やがて春が来るまでの、僕らの話。
「だし?でじるってだしって読むの?」
「え、杉内くんまで」
「だってどう見てもでじるって書いてるじゃん」
大真面目に言う俺を見て、ハナエちゃんの肩がプルプル震えだす。
「……でじる……でじ、……ぷふーっ!」
「ちょっ、なにその笑い方!めっちゃバカにしてんだろ」
「だって、でじ、で、でじ、る、…、」
体を小刻みに震わせながら、ハナエちゃんはソファーをバシバシ叩いて笑ってる。
「ちょ、笑い過ぎだっつーの!」
「、だって…、、」
「3人中2人が読めないんだから、読み方変えた方がいいと思う!」
「……、、……っ、……」
ハナエちゃんは相当ツボに入ったようで、律くんが戻ってきた頃、やっと平常心を取り戻していた。

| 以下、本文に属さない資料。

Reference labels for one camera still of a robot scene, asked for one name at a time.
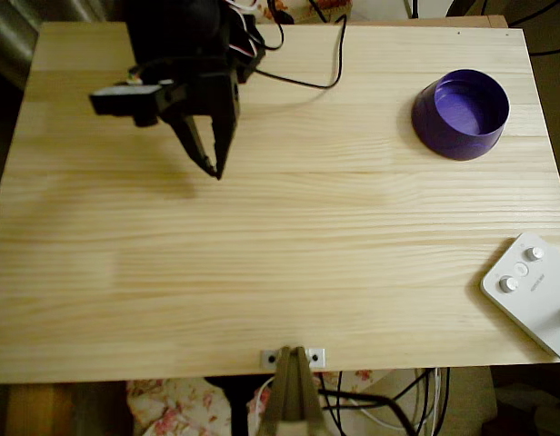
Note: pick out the wooden table leg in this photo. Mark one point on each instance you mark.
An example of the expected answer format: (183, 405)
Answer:
(39, 409)

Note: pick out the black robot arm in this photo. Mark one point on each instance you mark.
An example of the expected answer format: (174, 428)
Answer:
(171, 32)

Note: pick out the black stand pole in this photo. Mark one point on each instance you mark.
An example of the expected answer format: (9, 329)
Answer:
(239, 409)

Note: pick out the white device with knobs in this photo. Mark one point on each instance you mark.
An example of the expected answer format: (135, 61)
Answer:
(534, 309)

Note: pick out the floral cloth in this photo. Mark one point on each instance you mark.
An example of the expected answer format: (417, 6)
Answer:
(298, 11)
(171, 404)

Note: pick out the white bracket with screws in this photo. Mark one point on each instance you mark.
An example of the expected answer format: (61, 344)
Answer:
(322, 353)

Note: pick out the purple bowl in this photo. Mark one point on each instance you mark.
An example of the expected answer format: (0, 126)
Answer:
(425, 127)

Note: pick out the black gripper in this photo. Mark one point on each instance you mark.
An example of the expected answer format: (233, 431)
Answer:
(217, 102)

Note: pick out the black camera box with label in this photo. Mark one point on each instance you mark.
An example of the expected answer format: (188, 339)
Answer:
(121, 102)

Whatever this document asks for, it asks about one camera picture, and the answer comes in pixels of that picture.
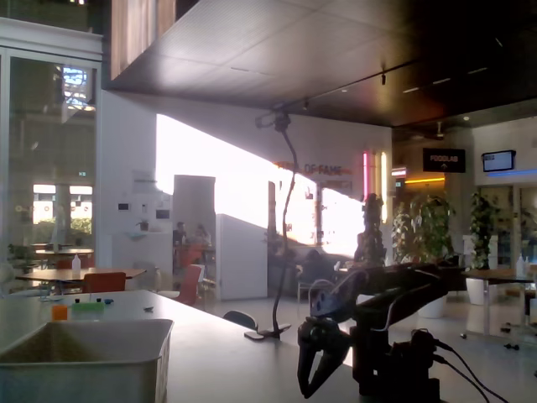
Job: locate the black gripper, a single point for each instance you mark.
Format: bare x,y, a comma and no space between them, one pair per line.
322,339

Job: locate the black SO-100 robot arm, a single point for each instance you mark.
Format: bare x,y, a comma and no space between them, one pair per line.
398,306

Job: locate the white plastic bin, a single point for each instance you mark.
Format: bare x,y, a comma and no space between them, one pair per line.
84,378

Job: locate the black gooseneck clamp holder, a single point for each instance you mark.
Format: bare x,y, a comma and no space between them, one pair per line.
268,333

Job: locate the teal perforated chair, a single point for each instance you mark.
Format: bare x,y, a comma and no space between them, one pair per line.
241,319

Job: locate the seated person dark silhouette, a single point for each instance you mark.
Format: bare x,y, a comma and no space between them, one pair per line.
316,266

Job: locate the white plant pot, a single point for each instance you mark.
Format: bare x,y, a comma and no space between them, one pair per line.
476,291
434,308

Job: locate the white cabinet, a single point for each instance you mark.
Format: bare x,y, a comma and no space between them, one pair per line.
241,260

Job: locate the red chair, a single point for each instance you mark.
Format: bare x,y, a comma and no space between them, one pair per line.
191,281

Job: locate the slim leafy plant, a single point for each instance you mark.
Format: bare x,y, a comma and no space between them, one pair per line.
402,235

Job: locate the dark sofa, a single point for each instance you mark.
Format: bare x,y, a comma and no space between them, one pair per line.
455,273

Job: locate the large leafy plant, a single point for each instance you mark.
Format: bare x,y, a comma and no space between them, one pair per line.
432,235

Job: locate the seated person light top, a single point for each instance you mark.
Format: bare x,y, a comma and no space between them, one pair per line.
203,236

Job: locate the seated person dark top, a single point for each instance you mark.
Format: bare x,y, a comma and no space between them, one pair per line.
179,233

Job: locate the white light tube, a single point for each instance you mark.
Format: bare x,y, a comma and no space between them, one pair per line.
384,184

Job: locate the pink neon tube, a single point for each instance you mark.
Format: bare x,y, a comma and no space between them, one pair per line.
365,176

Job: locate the dark table metal legs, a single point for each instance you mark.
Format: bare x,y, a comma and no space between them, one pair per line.
495,275

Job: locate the bushy leafy plant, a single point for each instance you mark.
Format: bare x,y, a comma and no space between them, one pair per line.
484,226

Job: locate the small potted plant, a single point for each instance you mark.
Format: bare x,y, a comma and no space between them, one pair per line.
143,225

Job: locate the clear plastic bottle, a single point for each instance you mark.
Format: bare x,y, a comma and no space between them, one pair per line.
76,263
520,266

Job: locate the orange chair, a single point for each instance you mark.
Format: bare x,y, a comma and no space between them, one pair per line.
105,282

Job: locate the flat green object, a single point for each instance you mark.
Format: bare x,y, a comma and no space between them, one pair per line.
88,306

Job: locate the black foodlab sign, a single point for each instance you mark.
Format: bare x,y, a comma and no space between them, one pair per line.
444,159

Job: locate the small orange object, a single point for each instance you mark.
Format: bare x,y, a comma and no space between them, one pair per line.
59,313

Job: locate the round wooden table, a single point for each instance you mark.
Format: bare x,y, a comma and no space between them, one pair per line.
63,252

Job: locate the wooden cafe table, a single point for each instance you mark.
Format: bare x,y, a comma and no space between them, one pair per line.
50,275

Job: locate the wall monitor screen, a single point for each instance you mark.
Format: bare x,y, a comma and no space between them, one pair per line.
498,161

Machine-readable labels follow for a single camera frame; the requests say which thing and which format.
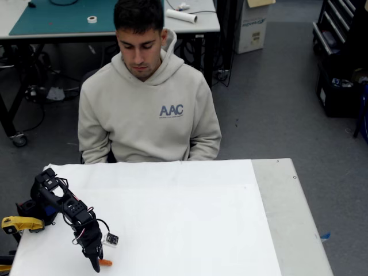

ちなみに律くんは当前のように『だし』って読んで、でじるって言い張る俺と南波くんを冷ややかな目で見た。
それからしばらくしてもつ鍋が届いて、お酒と共に箸も進む。
春に鍋ってのも珍しいけど、季節に関係なくやっぱりうまい。
「美味しいねぇ、でじる」
「うおい!」
わいわいと賑わっていて、今日はほんと楽しいな。